Sóc. -Así será, Hipias, si lo quiere la divinidad. Sin embargo, respóndeme ahora brevemente sobre esta cuestión, pues me lo has recordado con oportunidad. Recientemente, Hipias, alguien me llevó a una situación apurada en una conversación, al censurar yo unas cosas por feas y alabar otras por bellas, haciéndome esta pregunta de un modo insolente: «¿De dónde sabes tú, Sócrates, qué cosas son bellas y qué otras son feas? Vamos, ¿podrías tú decir qué es lo bello?» Yo, por mi ignorancia, quedé perplejo y no supe responderle convenientemente. Al retirarme de la conversación estaba irritado conmigo mismo y me hacía reproches, y me prometí que, tan pronto como encontrara a alguno de vosotros, los que sois sabios, le escucharía, aprendería y me ejercitaría, e iría de nuevo al que me había hecho la pregunta para volver a empezar la discusión. En efecto, ahora, como dije, llegas con oportunidad. Explícame adecuadamente qué es lo bello en sí mismo y, al responderme, procura hablar con la máxima exactitud, no sea que, refutado por segunda vez, me exponga de nuevo a la risa. Sin duda, tú lo conoces claramente y éste es un conocimiento insignificante entre los muchos que tú tienes.
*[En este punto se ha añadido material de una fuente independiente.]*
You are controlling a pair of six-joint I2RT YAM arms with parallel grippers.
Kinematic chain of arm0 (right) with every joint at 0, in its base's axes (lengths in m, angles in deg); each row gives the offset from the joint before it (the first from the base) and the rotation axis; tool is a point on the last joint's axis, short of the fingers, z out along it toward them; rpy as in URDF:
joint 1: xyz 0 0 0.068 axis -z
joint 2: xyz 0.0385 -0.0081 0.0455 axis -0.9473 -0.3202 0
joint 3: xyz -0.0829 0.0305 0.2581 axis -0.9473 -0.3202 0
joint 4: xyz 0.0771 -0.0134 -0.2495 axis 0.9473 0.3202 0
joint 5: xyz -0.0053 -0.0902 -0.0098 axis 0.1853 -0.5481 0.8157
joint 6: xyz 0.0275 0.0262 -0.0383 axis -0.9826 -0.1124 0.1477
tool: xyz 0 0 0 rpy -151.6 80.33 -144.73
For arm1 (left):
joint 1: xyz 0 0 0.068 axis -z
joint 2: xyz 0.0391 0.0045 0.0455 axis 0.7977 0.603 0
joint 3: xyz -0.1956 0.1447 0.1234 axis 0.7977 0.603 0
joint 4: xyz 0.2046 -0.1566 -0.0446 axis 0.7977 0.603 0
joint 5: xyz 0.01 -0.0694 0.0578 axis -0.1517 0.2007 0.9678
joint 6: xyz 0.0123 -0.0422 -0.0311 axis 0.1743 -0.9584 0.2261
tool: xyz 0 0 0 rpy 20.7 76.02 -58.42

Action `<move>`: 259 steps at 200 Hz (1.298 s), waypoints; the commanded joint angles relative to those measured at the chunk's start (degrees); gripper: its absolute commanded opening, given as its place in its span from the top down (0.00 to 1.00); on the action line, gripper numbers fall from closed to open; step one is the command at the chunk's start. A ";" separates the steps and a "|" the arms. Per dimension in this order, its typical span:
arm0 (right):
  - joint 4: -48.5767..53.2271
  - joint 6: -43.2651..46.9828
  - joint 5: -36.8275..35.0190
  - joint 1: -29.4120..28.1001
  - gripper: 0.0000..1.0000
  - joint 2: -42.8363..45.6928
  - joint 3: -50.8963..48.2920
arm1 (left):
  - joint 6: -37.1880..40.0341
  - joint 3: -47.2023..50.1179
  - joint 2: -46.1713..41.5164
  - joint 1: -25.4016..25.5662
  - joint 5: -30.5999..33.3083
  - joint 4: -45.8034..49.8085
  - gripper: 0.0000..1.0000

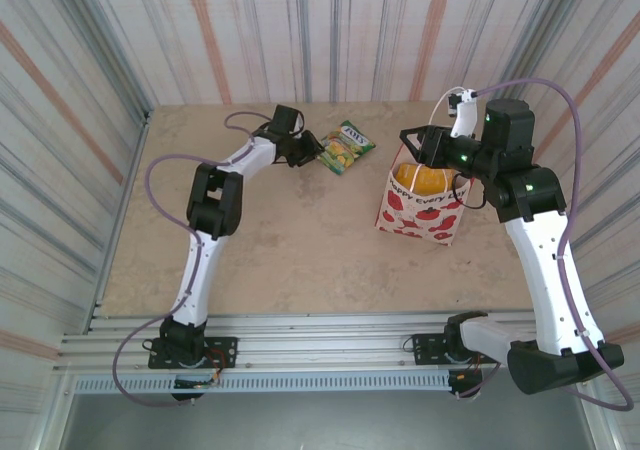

Hip. -Sin duda insignificante, por Zeus, Sócrates, y sin importancia alguna, por así decirlo.
Sóc. -Luego lo aprenderé fácilmente y ya nadie me refutará.
Hip. – Ciertamente, nadie; de lo contrario, sería mi saber desdeñable y al alcance de cualquiera.
Sóc. – Buenas son tus palabras, por Hera, Hipias, si vamos a dominar a ese individuo. Pero, ¿no hay inconveniente en que yo lo imite y que, cuando tú respondas, objete los razonamientos? En efecto, tengo alguna práctica de esto. Si no te importa, quiero hacerte objeciones para aprender con más seguridad.
Hip. -Pues bien, hazlo. En efecto, como decía ahora, la cuestión no es importante y yo podría enseñarte a responder a preguntas incluso mucho más difíciles que ésta, de modo que ningún hombre sea capaz de refutarte.